G-20 Conclusion Brings No Rock-solid Measures

G-20 participants agreed during the fifth meeting since the crisis started in 2008 to keep an eye on the imbalances between their economies, but offering no reassurances to investors that the world is a safer, more stable place for business.

The reunion in Seoul resulted in vague guidelines for measuring economic imbalances between the various developed and emerging economies, and left the details for another meeting in the first half of 2011.

Hinting towards China’s control over the yuan, the G-20 agreed to let the market set the exchange rates, while also pledging to put a stop to competitive devaluations – such as the one that the latest US’s Federal Reserve plans would spark.
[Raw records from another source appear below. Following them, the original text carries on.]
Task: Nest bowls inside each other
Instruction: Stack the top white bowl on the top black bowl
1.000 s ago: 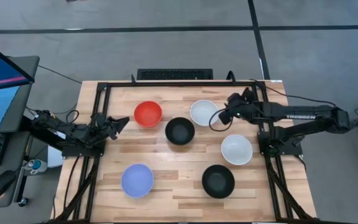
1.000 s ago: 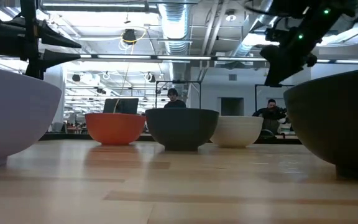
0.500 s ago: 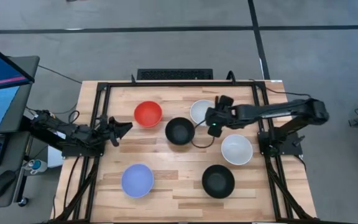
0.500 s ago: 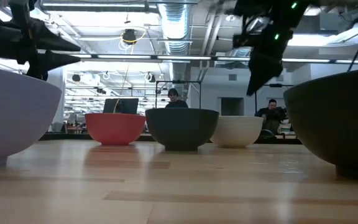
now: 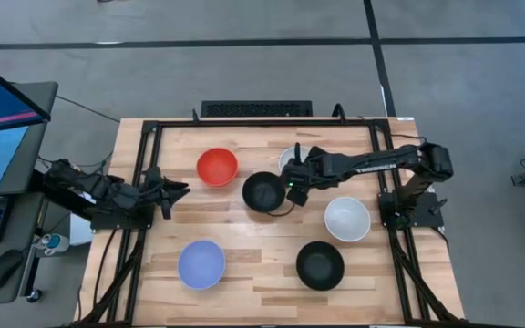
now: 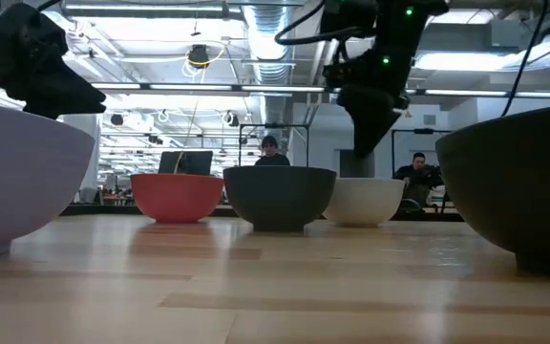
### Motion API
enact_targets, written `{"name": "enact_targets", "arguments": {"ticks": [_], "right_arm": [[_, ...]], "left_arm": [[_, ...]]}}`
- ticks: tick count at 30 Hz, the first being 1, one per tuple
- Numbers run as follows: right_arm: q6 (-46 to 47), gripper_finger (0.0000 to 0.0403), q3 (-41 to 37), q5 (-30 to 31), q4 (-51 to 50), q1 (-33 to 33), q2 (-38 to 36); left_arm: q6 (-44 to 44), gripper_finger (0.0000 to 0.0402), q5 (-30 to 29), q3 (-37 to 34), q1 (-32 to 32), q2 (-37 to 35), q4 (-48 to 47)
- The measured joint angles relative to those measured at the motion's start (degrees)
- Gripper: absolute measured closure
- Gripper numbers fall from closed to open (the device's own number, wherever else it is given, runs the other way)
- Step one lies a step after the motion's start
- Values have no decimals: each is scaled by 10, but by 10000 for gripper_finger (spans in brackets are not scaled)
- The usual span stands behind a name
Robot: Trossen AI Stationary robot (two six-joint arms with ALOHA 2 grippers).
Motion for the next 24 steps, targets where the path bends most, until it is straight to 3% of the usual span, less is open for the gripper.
{"name": "enact_targets", "arguments": {"ticks": [7, 18, 24], "right_arm": [[113, 166, 6, -56, -7, 14, 35], [65, 166, 8, -54, -81, 18, 79], [62, 166, 34, -10, -99, 20, 58]], "left_arm": [[-5, 303, -20, 0, 0, 0, -23], [-1, 303, -72, 0, 0, 0, -25], [-16, 303, -73, 0, 0, 3, -33]]}}
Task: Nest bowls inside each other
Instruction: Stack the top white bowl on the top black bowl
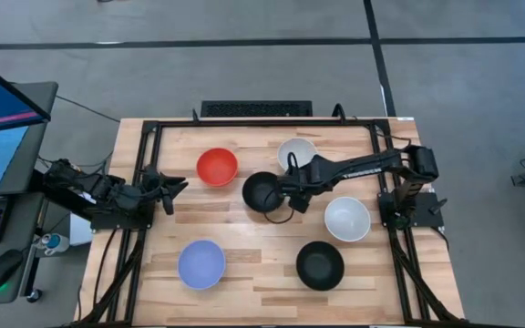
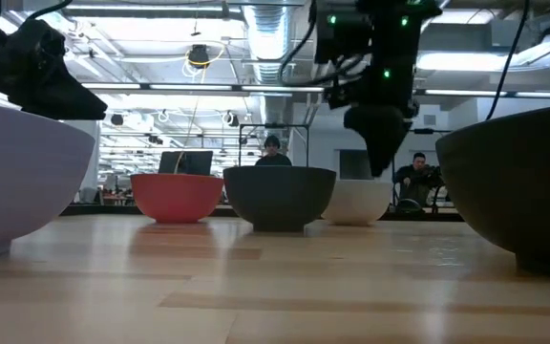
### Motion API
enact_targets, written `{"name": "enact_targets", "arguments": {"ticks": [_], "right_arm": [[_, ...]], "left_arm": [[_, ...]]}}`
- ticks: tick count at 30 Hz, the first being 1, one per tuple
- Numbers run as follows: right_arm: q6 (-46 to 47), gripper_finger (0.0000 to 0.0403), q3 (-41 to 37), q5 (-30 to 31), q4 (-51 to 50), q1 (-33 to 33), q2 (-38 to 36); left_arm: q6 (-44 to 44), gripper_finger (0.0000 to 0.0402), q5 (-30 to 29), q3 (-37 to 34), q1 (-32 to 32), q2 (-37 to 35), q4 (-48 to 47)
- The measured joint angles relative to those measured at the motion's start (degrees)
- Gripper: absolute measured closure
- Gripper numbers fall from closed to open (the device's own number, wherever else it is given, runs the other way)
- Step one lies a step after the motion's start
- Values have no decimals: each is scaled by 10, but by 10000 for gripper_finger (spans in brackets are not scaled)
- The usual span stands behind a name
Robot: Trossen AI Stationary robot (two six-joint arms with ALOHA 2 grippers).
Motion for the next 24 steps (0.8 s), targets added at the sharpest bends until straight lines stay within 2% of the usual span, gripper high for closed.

The Federal Reserve decided last week to throw 600 billion dollars into the economy and the measure raised concerns from Germany, China and other states that US is purposely trying to devalue the dollar, a step that was defined as disruptive to the world economy, considering the vast impact it would have.

The leaders also agreed to put in place careful control measures, in an attempt to handle huge capital inflows that emerging markets are facing.

Despite such commitments, however, financial experts believe that countries will not do anything different from before.

Furthermore, the G-20 participants did not agree on the methods of identifying when world economic imbalances become a threat to stability.

In this respect, they only agreed on a future discussion – probably in the first half of 2011 – about a set of indicators.